▶ What to do: When you reach the line with "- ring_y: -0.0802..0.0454" in the data below, begin printing lines exactly, and stop once the line with "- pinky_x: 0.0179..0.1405" has been printed.

^^^^^^^^^^^^^^^^

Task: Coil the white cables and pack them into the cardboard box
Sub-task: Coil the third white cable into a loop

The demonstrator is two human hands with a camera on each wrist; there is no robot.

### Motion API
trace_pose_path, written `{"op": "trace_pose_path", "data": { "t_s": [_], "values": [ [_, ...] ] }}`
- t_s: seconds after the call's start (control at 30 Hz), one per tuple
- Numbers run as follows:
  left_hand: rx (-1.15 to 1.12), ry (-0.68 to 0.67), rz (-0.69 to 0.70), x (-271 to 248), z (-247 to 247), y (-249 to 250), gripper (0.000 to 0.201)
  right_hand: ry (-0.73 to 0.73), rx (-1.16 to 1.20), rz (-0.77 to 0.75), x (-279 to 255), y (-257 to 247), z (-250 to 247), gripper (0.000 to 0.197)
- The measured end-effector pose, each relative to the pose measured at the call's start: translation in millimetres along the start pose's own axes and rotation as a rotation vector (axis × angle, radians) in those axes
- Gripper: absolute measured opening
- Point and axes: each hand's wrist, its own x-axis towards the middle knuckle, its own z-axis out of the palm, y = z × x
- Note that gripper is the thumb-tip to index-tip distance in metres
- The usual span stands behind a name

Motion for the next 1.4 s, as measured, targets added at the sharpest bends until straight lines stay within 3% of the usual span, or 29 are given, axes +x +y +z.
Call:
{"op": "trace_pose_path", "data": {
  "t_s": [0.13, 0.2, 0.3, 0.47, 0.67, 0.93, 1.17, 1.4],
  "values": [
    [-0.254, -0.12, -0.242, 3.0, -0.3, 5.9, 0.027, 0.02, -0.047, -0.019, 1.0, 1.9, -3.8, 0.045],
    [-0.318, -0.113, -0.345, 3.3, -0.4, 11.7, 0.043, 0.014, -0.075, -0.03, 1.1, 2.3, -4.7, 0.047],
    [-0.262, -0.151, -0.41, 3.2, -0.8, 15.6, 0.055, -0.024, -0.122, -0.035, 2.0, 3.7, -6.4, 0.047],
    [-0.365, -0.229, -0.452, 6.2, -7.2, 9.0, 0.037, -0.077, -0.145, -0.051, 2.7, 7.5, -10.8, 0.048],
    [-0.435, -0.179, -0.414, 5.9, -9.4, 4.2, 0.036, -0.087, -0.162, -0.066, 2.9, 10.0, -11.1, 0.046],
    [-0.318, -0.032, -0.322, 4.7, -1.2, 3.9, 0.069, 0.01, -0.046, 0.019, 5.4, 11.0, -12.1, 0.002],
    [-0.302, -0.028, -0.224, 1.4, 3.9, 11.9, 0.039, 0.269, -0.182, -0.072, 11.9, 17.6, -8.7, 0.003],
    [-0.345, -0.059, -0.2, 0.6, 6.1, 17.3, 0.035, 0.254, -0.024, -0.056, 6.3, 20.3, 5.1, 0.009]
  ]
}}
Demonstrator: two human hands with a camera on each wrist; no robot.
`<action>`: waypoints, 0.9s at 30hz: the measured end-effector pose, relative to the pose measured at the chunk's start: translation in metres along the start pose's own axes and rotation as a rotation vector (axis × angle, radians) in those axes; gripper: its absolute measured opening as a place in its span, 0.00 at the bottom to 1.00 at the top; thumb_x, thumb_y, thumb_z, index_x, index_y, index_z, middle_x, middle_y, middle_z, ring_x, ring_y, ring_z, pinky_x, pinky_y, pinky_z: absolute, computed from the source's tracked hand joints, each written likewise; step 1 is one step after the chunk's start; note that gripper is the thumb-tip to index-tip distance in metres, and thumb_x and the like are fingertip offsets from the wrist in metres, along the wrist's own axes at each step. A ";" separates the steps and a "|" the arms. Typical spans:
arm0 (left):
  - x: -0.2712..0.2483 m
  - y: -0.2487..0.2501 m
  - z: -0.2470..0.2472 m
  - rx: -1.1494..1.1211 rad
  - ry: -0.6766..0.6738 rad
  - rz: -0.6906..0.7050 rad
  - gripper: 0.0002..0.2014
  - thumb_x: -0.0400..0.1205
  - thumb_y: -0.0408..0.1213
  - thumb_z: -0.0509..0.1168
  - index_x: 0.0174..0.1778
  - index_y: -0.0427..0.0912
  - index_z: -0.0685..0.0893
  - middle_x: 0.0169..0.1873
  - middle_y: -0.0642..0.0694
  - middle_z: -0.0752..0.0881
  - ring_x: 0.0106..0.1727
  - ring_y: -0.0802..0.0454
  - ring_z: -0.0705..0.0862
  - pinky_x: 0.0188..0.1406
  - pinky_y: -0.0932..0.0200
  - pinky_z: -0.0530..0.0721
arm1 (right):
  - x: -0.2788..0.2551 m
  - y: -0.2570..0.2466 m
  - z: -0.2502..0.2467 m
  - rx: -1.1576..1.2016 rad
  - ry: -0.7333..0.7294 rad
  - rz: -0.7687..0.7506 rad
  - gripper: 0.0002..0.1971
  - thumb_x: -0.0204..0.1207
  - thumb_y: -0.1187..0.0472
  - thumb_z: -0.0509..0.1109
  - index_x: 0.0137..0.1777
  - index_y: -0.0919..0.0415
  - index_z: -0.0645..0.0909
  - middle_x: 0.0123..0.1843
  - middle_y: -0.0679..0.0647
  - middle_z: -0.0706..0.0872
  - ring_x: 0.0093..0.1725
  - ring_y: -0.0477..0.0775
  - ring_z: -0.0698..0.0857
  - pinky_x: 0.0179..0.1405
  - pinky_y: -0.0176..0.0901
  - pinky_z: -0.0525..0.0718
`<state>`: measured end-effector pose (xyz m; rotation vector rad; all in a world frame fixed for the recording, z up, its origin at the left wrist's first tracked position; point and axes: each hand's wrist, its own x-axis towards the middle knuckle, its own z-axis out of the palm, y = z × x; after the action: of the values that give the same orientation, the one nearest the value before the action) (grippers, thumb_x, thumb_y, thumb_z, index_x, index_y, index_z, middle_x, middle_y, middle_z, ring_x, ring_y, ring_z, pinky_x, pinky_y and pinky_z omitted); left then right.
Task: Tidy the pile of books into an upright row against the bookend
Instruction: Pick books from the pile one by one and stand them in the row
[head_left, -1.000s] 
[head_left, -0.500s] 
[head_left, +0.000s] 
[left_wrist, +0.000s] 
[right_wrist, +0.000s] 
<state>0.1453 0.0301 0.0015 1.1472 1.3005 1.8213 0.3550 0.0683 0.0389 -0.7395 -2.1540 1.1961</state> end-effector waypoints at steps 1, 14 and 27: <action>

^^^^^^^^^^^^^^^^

▶ Solution below:
  - ring_y: -0.0802..0.0454
  - ring_z: -0.0705..0.0862
  - pinky_x: 0.0188..0.1406
  - pinky_y: -0.0932..0.0200
  - pinky_z: -0.0530..0.0721
arm1 (right):
  - x: -0.2788..0.2551 m
  - y: -0.2570..0.2466 m
  - z: -0.2502..0.2467 m
  - rx: -1.1576..1.2016 rad
  - ry: -0.7333..0.7294 rad
  - rz: -0.7687..0.7506 rad
  - gripper: 0.0002..0.1971
  - thumb_x: -0.0204..0.1207
  - thumb_y: -0.1187..0.0472
  - thumb_z: -0.0509..0.1109
  - index_x: 0.0137..0.1777
  - index_y: -0.0919..0.0415
  - index_z: -0.0645..0.0909
  - middle_x: 0.0123..0.1843
  - middle_y: -0.0679..0.0647
  - middle_z: -0.0706..0.0872
  - ring_x: 0.0093..0.1725
  - ring_y: -0.0477..0.0775
  - ring_z: -0.0698..0.0857
  - pinky_x: 0.0179..0.1405

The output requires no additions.